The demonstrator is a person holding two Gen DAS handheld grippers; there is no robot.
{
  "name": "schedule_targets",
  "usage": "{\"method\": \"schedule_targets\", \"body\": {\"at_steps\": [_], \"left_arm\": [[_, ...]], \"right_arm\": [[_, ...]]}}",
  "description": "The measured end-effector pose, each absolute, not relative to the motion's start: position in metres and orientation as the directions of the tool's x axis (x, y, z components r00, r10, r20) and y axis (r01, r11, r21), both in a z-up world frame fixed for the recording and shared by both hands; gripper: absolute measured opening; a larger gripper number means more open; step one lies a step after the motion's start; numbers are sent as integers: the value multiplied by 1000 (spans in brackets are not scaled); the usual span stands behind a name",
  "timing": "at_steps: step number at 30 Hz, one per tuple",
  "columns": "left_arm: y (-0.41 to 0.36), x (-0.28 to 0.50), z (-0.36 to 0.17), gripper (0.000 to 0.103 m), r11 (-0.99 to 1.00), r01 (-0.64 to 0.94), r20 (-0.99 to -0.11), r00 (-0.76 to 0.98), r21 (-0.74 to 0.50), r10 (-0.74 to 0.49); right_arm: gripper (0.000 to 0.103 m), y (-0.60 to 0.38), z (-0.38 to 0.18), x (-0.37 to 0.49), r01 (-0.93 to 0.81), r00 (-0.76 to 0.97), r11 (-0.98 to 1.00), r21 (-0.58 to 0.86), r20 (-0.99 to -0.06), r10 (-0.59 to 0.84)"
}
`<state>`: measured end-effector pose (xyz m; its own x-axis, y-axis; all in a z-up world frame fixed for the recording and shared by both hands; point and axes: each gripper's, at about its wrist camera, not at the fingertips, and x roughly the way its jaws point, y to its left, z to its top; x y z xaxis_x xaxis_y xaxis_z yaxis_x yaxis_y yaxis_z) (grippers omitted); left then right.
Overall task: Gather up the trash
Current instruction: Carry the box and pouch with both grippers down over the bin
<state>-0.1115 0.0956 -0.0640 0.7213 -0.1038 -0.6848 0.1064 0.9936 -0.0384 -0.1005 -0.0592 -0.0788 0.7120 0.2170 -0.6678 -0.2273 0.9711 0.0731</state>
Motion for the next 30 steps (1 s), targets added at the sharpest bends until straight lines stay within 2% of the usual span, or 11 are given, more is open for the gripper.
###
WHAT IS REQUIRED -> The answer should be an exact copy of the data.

SOLVED EXERCISE ->
The demonstrator is a person holding two Gen DAS handheld grippers; there is no robot.
{
  "name": "schedule_targets",
  "usage": "{\"method\": \"schedule_targets\", \"body\": {\"at_steps\": [_], \"left_arm\": [[_, ...]], \"right_arm\": [[_, ...]]}}",
  "description": "The measured end-effector pose, each absolute, not relative to the motion's start: position in metres and orientation as the directions of the tool's x axis (x, y, z components r00, r10, r20) and y axis (r01, r11, r21), both in a z-up world frame fixed for the recording and shared by both hands; gripper: absolute measured opening; a larger gripper number means more open; step one lies a step after the motion's start; numbers are sent as integers: the value multiplied by 1000 (spans in brackets are not scaled); the usual span stands behind a name",
  "timing": "at_steps: step number at 30 Hz, one per tuple",
  "columns": "left_arm: y (-0.41 to 0.36), x (-0.28 to 0.50), z (-0.36 to 0.17), gripper (0.000 to 0.103 m), r11 (-0.99 to 1.00), r01 (-0.64 to 0.94), r20 (-0.99 to -0.11), r00 (-0.76 to 0.98), r21 (-0.74 to 0.50), r10 (-0.74 to 0.49); right_arm: gripper (0.000 to 0.103 m), y (-0.60 to 0.38), z (-0.38 to 0.18), x (-0.37 to 0.49), r01 (-0.93 to 0.81), r00 (-0.76 to 0.97), r11 (-0.98 to 1.00), r21 (-0.58 to 0.86), r20 (-0.99 to -0.06), r10 (-0.59 to 0.84)"
}
`<state>`: measured end-effector pose (xyz m; its own x-axis, y-axis; all in a z-up world frame fixed for the recording and shared by both hands; point and axes: each gripper's, at about its wrist camera, not at the fingertips, and x roughly the way its jaws point, y to its left, z to its top; x y z xaxis_x xaxis_y xaxis_z yaxis_x yaxis_y yaxis_z) (grippers omitted); left then right.
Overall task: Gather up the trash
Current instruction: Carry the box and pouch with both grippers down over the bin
<state>-0.1115 0.0956 -0.0640 0.7213 -0.1038 -0.6848 0.1064 0.9936 -0.0384 -0.1005 -0.0592 -0.0788 0.7120 0.2170 -0.6678 -0.2273 0.9711 0.0731</state>
Motion for the next 30 steps (1 s), targets added at the sharpest bends until straight lines stay within 2% of the usual span, or 11 are given, more is open for the gripper.

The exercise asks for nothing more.